During the 1950s, partly in response to economic success in West Germany and partly as a reaction to the increasingly confrontational approach taken by the authorities in the former Soviet occupation zone, which had been reinvented in 1949 as the German Democratic Republic (East Germany), support for the Communist Party fell away dramatically in West Germany: in August 1956 it was banned by the West German Constitutional Court. In 1968 it was reconstituted and relaunched, now identified as the German Communist Party ("Deutsche Kommunistische Partei" / DKP). It never regained the levels of support that the former communist party had enjoyed across Germany before 1933, but in 1968 Cilly and Jakob Schäfer were among the first to sign up to the "new" German Communist Party.

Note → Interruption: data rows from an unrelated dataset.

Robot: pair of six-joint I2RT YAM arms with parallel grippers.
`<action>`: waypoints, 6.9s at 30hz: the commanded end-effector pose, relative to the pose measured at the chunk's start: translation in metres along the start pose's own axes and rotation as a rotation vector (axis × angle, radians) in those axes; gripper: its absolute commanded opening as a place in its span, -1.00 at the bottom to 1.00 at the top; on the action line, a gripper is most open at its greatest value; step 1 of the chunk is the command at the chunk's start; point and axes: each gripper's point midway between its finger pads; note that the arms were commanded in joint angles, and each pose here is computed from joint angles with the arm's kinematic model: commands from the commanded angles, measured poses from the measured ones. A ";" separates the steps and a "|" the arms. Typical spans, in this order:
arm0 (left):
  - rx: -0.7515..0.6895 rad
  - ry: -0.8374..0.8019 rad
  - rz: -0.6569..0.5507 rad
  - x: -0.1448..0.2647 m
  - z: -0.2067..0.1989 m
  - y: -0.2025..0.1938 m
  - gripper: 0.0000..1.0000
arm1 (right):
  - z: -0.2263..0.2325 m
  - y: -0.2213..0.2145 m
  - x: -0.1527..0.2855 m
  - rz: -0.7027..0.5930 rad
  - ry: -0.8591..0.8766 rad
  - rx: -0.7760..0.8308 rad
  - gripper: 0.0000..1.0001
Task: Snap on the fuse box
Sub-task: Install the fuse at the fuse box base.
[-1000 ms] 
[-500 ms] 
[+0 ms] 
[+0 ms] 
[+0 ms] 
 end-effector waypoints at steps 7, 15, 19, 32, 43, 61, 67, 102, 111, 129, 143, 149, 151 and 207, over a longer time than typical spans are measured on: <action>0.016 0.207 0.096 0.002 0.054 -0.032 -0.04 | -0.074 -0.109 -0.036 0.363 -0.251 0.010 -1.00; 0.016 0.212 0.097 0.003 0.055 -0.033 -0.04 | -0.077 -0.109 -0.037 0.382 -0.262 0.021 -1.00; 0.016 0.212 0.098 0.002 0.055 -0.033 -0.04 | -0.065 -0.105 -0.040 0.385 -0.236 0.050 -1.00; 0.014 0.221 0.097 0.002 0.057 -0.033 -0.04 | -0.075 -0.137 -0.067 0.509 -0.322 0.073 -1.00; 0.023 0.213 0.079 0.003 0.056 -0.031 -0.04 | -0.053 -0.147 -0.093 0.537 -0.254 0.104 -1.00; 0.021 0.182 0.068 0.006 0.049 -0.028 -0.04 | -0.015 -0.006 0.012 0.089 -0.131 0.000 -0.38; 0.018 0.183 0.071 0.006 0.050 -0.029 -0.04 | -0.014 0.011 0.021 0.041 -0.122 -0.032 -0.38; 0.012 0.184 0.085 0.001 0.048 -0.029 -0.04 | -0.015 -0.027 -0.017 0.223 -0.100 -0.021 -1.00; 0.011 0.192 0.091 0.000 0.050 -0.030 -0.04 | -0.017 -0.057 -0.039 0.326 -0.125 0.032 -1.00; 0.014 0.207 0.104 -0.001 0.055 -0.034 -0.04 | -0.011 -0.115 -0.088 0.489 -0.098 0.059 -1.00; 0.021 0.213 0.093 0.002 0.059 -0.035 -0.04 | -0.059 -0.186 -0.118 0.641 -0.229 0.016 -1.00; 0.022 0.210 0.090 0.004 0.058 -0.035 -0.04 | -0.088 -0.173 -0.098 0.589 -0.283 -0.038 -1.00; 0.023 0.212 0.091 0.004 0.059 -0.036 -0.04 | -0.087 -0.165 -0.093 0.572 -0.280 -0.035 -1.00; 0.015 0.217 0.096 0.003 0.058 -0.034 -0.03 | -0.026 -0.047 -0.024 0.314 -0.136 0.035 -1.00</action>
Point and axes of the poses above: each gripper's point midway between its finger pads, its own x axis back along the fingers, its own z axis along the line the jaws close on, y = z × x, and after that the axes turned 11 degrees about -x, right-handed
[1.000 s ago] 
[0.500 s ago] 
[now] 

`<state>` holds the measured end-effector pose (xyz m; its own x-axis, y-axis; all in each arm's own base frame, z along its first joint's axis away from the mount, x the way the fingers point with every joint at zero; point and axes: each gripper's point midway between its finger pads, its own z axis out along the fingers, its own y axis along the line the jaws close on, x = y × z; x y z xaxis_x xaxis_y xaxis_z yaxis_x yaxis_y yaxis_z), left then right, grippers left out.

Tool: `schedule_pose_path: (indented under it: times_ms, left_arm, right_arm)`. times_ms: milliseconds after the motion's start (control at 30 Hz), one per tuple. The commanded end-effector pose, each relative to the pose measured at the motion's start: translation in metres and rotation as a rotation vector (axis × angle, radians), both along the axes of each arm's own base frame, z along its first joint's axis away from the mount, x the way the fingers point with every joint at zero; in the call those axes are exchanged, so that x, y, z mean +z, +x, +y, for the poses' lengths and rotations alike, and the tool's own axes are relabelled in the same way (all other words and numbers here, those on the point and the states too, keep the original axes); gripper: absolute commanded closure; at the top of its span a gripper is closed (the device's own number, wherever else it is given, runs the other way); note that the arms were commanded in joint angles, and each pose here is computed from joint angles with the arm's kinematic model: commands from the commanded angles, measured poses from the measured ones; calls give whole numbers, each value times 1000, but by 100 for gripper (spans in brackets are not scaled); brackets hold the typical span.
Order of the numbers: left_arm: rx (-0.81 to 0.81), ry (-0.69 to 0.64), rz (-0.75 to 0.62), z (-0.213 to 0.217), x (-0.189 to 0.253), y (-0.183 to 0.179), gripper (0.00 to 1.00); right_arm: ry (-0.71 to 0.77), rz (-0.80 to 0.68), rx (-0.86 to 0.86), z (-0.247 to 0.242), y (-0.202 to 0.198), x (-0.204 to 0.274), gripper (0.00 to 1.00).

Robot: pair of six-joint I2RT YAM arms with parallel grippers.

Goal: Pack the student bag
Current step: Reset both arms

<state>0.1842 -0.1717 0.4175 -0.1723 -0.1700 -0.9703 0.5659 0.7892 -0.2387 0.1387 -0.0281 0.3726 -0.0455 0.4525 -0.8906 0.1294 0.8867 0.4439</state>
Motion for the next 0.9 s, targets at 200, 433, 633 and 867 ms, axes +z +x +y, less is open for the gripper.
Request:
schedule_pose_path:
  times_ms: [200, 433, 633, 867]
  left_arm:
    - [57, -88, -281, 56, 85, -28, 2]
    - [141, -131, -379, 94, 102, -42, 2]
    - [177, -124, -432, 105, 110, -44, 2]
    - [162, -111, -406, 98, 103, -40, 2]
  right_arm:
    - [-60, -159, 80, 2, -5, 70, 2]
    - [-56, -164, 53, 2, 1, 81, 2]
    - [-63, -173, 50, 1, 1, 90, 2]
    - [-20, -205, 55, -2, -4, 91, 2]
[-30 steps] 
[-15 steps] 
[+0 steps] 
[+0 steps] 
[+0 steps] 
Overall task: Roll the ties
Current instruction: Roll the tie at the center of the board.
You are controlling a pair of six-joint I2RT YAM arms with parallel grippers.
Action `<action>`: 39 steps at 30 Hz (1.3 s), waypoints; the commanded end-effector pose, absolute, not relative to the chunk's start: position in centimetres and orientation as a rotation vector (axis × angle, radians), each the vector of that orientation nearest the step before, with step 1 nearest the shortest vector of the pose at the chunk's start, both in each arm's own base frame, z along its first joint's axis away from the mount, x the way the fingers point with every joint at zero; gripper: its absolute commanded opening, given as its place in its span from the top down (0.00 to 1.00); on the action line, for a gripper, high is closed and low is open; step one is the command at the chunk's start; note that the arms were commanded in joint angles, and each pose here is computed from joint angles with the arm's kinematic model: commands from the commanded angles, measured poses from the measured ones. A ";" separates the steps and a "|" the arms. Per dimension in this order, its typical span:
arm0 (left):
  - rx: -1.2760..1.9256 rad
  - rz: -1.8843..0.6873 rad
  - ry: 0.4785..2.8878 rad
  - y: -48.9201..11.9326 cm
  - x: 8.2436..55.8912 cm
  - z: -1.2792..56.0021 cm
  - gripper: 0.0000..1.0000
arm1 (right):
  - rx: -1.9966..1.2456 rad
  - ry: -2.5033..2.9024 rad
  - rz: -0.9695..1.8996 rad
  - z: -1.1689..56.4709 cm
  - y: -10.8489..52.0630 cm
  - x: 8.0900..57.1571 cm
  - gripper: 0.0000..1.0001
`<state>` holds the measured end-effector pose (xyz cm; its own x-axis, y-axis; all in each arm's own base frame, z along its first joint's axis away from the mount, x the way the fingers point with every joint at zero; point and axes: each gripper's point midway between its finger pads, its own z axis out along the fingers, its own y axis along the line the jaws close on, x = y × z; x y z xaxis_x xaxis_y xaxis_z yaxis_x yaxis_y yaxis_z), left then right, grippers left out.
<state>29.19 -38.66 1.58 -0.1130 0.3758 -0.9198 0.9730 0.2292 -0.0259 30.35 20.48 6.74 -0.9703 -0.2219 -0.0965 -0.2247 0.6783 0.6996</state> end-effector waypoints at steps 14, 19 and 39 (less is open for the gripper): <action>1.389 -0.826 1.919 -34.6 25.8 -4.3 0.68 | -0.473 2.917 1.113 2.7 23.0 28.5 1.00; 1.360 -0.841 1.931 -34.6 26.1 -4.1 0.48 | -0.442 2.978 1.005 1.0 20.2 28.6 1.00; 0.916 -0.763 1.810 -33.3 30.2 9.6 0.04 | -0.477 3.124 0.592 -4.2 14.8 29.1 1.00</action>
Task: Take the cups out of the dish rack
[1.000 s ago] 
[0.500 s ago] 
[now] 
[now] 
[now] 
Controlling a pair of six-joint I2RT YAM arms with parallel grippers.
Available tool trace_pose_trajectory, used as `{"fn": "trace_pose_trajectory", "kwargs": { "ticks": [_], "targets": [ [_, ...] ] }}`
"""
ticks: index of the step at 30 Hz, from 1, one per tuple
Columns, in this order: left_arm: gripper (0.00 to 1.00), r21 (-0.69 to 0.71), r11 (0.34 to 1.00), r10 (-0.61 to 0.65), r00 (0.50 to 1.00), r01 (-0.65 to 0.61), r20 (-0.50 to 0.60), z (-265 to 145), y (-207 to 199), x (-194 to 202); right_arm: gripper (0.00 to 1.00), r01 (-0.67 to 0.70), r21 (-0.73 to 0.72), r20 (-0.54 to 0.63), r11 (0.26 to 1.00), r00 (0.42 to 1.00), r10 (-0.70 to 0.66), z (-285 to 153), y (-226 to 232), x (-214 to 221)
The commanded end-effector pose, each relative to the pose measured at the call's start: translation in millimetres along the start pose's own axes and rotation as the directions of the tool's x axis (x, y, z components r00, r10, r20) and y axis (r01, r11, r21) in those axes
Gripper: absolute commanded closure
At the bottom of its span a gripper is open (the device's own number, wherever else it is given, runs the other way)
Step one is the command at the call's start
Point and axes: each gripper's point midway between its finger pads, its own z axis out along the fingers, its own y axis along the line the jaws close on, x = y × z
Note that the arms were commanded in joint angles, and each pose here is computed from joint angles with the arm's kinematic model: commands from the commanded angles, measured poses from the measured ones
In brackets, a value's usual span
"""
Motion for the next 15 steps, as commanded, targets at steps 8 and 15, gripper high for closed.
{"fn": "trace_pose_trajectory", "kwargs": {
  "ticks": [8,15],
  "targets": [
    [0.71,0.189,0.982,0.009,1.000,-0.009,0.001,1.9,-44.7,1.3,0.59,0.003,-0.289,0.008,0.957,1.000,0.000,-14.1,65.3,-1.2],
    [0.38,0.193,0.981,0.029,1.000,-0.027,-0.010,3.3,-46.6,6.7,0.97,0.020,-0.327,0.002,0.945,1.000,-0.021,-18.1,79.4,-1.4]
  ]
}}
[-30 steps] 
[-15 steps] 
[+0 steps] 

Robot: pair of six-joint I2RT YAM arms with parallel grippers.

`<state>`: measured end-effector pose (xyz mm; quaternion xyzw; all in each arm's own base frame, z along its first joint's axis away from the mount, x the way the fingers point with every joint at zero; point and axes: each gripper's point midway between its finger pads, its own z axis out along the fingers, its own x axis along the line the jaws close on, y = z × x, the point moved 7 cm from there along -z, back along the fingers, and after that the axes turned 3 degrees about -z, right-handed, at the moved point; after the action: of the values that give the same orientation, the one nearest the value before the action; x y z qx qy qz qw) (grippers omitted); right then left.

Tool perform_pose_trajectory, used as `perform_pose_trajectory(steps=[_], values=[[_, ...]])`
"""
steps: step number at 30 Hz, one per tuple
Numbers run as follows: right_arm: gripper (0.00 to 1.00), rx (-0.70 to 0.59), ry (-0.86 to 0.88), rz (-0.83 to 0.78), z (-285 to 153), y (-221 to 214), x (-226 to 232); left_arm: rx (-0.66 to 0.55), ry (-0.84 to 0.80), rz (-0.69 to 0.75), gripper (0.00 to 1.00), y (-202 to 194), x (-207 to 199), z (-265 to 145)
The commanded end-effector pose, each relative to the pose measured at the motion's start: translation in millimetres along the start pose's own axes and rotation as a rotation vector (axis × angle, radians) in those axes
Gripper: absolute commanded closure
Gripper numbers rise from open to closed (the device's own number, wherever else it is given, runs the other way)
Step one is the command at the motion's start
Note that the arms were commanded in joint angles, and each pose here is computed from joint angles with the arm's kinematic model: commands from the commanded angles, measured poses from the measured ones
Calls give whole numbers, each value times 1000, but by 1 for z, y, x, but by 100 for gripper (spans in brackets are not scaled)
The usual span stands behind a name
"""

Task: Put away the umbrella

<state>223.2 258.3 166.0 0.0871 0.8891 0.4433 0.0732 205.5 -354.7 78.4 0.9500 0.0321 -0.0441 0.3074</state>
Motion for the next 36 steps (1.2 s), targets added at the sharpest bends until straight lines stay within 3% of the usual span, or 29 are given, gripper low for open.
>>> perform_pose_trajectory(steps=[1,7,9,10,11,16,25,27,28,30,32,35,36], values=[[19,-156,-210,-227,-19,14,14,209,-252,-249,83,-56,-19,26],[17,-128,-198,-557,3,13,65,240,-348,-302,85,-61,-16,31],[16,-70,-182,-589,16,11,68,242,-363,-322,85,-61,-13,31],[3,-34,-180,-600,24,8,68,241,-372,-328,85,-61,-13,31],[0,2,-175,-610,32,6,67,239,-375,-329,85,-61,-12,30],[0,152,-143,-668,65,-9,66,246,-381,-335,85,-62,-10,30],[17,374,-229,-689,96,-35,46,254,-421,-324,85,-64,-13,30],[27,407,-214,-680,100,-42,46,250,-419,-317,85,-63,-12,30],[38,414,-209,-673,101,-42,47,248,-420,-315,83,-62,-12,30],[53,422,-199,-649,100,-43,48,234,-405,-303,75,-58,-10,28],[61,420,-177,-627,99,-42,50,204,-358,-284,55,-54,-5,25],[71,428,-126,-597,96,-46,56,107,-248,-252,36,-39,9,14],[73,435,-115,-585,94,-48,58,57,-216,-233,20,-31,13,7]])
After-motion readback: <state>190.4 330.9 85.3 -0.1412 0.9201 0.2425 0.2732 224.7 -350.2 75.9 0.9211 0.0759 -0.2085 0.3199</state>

Cilly Schäfer was widowed in 1971. She herself died in Marburg on 18 January 1981, one week short of what would have been her 83rd birthday. In 1988 the house where she had lived with her husband, officially known at the time as the "Jakob-Schäfer-Haus", was renamed as the "Cilly-und-Jakob-Schäfer-Haus". A street was named after her. All this appears to have come about because, among opinion formers in the city, an exhibition focusing on women in the Landtag (regional legislature) increased awareness of Cilly Schäfer's contribution.